Não há certeza alguma sobre inflação, a depender do que acontecerá com o preço do combustível, agora. A sinalização é justamente que, passada a eleição, os preços sejam ajustados para cima. “Com tanta incerteza, o Banco Central está esperando a eleição e pode voltar a apertar a taxa de juros se a inflação voltar a subir. O que é um problemaço, porque aumenta a dívida pública brasileira”.
A importância do consumo interno
Clemente explica que numa economia sem investimentos públicos e privados, nem exportações robustas de manufaturados, a dinâmica depende “dois terços” da demanda oriunda do consumo das famílias.
“Sem a renda, não tem consumo, portanto não dá pra ter crescimento. [A indústria] vai produzir pra quem, se não exporta nem tem consumo interno? Se o que se vê é aumento do desemprego, queda dos salários, aumento do custo de vida, a sinalização para a economia é de queda na produção”, explica.
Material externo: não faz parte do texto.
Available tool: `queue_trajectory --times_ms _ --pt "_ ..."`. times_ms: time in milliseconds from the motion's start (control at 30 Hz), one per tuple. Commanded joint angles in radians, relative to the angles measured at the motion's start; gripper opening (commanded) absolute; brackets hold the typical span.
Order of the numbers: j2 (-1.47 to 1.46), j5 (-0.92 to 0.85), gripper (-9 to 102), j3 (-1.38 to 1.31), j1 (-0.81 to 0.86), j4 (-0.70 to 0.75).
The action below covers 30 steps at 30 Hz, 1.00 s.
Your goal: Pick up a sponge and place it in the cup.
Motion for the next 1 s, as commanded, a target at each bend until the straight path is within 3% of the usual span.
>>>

De acordo com o IBGE, em agosto, o varejo registrou a terceira queda seguida nas vendas, de 0,1%, e bateu o menor patamar do ano. No trimestre, houve recuo de 0,8%. A produção industrial caiu 0,6% em agosto.
A Confederação Nacional da Indústria (CNI) informa que, no mês passado, o índice de evolução na produção ficou em 49,0 pontos — abaixo do patamar de 50 pontos, que separa aumento de queda da produção industrial. É o pior resultado desde setembro desde 2019.
De modo geral, os dados do Novo Caged reforçaram os sinais de desaceleração na abertura líquida de vagas formais no país, em linha com o esgotamento do impulso gerado pela reabertura do pós-pandemia. Após a criação de 221,3 mil vagas em julho, houve geração líquida de 278,6 mil postos em agosto.